È difficile dirlo perché entrambi gli aspetti hanno un impatto importante su future ricerche, tanto nel campo medico quanto in quello sociale. Indubbiamente, la pro-socialità ha attirato l’attenzione di molti. Il mio primo filmato riguardava una mamma che curava il figlio e a livello di fitness è molto più spiegabile. La cosa incredibile si verificò quando Lara filmò altri individui applicare l’insetto sulla ferita di Littlegrey, un maschio adulto. Nel video si sente infatti Lara dire “incroyable, incroyable”. Si vedeva Carol, una femmina adulta, che portava l’insetto e lo metteva sulla ferita; Thea e Ngonde, maschi adulti, che toccavano con il dito e Littlegrey che si lasciava fare tutto. Questi individui non sono parenti per via materna, e questa scoperta è stata il vero boom della ricerca. Vedere un animale diverso dall’uomo curare le proprie ferite e quelle di altri è una cosa sorprendente, del tutto nuova. Metterlo tra le labbra, schiacciarlo (perché non è masticarlo) e metterlo sulla ferita. Hanno utilizzato una risorsa a fini potenzialmente medici, e questa è scienza. Si potrebbe parlare di scimpanzé dottori perché sono riusciti a comprendere il problema di un loro compagno e adottare un comportamento apparentemente finalizzato a risolverlo, tutti insieme.
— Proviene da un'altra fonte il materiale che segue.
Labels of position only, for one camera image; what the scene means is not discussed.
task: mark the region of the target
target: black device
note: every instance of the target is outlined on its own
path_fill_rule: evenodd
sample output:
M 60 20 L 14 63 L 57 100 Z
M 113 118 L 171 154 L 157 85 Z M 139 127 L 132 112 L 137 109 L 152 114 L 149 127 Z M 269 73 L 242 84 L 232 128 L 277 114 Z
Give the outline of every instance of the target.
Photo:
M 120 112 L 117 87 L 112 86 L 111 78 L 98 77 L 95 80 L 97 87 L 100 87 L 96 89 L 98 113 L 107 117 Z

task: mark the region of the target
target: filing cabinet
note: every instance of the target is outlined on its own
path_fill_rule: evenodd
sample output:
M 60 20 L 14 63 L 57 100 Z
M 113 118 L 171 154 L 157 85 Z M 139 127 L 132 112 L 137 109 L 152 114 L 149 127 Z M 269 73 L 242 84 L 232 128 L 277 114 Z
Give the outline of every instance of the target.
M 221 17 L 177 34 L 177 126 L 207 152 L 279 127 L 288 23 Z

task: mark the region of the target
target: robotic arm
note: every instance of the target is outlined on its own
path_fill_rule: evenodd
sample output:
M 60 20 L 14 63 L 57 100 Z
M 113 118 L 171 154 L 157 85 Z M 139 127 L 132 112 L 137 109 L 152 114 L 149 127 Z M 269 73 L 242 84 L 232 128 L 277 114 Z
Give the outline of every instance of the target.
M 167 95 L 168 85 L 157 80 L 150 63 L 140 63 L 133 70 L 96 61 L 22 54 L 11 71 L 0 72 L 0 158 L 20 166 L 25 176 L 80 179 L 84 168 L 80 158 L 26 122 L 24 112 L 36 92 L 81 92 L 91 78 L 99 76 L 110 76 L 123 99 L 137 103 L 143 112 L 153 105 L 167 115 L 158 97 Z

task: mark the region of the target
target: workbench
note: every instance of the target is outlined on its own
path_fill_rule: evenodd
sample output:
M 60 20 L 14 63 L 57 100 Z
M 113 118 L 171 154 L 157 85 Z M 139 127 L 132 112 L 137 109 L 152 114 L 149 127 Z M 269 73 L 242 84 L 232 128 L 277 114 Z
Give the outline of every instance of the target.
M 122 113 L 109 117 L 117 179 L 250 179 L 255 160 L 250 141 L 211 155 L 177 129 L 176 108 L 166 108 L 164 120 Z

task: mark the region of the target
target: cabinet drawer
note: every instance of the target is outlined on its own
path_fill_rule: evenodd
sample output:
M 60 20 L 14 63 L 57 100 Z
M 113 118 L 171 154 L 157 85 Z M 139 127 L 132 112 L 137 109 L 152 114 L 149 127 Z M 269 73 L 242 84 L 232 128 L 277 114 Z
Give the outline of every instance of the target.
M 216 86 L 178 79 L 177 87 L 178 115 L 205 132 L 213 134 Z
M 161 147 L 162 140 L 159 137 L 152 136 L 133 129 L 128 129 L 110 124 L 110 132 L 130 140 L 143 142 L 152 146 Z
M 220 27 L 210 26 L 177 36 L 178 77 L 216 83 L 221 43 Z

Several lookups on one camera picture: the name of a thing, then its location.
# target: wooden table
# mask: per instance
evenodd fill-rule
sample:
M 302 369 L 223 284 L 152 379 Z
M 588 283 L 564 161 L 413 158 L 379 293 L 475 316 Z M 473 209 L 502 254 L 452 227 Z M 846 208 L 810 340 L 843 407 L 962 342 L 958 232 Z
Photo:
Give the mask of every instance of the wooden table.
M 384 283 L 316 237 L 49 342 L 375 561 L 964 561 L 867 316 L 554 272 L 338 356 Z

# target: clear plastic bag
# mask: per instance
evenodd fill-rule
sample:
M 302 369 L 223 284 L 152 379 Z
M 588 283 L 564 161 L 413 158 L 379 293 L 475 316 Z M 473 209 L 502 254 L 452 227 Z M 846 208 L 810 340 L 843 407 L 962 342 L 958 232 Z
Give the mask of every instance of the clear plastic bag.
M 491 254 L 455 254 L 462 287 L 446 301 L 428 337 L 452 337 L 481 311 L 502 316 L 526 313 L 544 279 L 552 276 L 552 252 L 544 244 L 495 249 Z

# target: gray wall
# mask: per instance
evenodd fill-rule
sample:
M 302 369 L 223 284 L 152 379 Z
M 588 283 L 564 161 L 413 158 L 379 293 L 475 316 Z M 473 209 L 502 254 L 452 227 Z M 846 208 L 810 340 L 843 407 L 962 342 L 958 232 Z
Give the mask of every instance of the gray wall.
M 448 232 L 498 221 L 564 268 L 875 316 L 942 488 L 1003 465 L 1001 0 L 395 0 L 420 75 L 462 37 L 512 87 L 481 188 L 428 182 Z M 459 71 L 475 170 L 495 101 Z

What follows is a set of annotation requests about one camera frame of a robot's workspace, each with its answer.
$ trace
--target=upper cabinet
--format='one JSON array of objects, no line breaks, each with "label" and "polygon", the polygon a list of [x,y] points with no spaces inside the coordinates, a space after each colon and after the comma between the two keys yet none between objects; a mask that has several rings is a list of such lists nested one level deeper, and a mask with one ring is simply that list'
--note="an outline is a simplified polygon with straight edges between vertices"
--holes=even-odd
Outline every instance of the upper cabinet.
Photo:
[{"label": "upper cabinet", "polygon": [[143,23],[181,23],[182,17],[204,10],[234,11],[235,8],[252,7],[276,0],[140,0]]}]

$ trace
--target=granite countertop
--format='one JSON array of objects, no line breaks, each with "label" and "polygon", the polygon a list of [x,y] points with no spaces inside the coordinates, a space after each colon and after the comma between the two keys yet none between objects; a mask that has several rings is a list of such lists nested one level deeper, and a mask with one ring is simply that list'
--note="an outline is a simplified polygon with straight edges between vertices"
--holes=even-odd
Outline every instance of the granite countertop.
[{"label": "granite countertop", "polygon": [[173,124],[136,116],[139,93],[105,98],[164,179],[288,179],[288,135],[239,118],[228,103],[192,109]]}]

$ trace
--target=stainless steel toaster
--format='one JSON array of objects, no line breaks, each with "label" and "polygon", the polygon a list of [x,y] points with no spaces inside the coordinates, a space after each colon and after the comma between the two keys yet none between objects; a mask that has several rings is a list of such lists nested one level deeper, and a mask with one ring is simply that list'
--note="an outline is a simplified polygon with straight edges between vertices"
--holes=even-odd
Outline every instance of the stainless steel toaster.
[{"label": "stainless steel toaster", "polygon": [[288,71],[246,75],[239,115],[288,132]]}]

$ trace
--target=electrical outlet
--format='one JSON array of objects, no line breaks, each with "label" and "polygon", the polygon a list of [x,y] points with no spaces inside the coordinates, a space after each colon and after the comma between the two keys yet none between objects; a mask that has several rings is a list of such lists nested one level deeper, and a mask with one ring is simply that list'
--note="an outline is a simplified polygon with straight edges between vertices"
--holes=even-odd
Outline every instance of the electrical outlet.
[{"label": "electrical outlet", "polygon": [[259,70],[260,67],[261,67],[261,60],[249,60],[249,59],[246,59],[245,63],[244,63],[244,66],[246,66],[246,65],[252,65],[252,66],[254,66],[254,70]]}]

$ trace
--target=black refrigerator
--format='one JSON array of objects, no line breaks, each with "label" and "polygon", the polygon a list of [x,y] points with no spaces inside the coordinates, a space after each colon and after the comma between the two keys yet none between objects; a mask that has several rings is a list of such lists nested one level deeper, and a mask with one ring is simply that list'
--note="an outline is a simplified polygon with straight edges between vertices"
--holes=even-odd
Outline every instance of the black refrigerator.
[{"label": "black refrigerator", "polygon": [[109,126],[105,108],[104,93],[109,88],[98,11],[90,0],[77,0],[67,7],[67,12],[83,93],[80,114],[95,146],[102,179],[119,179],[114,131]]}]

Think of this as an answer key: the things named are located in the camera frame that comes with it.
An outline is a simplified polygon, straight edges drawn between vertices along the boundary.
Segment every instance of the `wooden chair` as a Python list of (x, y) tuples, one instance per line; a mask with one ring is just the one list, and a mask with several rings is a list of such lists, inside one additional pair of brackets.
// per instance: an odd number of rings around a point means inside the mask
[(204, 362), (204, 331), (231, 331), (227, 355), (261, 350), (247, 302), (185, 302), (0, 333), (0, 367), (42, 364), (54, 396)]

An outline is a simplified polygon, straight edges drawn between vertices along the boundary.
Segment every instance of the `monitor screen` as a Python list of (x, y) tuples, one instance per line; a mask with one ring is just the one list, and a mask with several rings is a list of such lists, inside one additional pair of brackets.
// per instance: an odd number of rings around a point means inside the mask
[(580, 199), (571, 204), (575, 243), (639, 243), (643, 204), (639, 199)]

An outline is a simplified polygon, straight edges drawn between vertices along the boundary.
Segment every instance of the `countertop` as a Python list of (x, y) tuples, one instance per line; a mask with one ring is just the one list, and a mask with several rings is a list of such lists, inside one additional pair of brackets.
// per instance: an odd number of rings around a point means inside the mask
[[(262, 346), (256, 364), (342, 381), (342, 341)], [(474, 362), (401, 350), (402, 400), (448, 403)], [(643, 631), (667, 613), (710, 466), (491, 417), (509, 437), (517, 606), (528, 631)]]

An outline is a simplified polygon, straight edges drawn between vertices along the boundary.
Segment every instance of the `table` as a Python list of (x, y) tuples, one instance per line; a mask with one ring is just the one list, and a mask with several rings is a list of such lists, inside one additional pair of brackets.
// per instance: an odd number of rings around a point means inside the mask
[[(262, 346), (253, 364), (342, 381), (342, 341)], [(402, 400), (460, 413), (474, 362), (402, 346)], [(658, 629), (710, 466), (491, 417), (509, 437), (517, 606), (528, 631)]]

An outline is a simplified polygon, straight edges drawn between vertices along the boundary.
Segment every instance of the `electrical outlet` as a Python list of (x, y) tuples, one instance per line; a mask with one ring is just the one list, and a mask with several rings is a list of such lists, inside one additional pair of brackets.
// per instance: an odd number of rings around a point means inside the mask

Siete riusciti a scoprire quale insetto, o quali insetti, vengono usati?
Tassonomicamente non lo sappiamo ancora, ma ci stiamo lavorando. Identificare la specie è molto difficile per diversi motivi; in primo luogo la manipolazione: durante l’uso, infatti, lo mettono in bocca, lo schiacciano tra le labbra, lo appoggiano, lo riprendono, lo rimettono in bocca. Questa sequenza la ripetono svariate volte e dell’insetto non rimane quasi nulla. Poi, una volta finito, lo buttano sul letto della foresta, ed è come cercare un ago in un pagliaio. Negli ultimi mesi abbiamo massimizzato il protocollo, li seguiamo dal primo all’ultimo giorno finché la ferita non guarisce completamente. In questo modo li seguiamo durante tutto il percorso di guarigione. In più, stiamo utilizzando delle fotocamere ad alta risoluzione in modo da massimizzare le possibilità di filmarlo durante l’uso. Comunque vada è molto difficile, ma sono confidente che ci riusciremo.
Cosa significa fare il ricercatore oggi e quanto è importante questo lavoro per proteggere la biodiversità e la salvaguardia delle specie?
Bisogna scommettere su sé stessi. Inizialmente parti dal volontariato per arricchire il tuo curriculum e avere abbastanza esperienza per salire di grado. Devi avere molta passione. Io lavoro in foresta, un ambiente molto complesso e che necessita di molta attenzione. Ad esempio, tutti i giorni lavoriamo circondati da elefanti di foresta e non puoi mai rilassarti veramente. Sei concentrato sul tuo scimpanzé e contemporaneamente devi stare attento a tutto quello che ti circonda, perché un elefante potrebbe caricarti da un momento all’altro. È rischioso e se non sei in forma fisica, o non hai un buon livello motivazionale, crolli. Ho visto persone abbandonare per la paura.
I ricercatori oggi necessitano di stimoli in più, prima di tutto economici, perché se non hai una famiglia alle spalle o delle idee di risparmio è molto difficile. Proteggere la natura non significa solo tutelare le specie chiave che tutti conoscono, ma bisogna salvaguardare l’intero habitat, affinché tutte le dinamiche dell’ecosistema funzionino. Purtroppo, viviamo in una società dove ci sono bambini che non hanno mai visto una gallina: è difficile che riescano a capire tutto questo. Il mondo intero è da proteggere, non solo lo scimpanzé.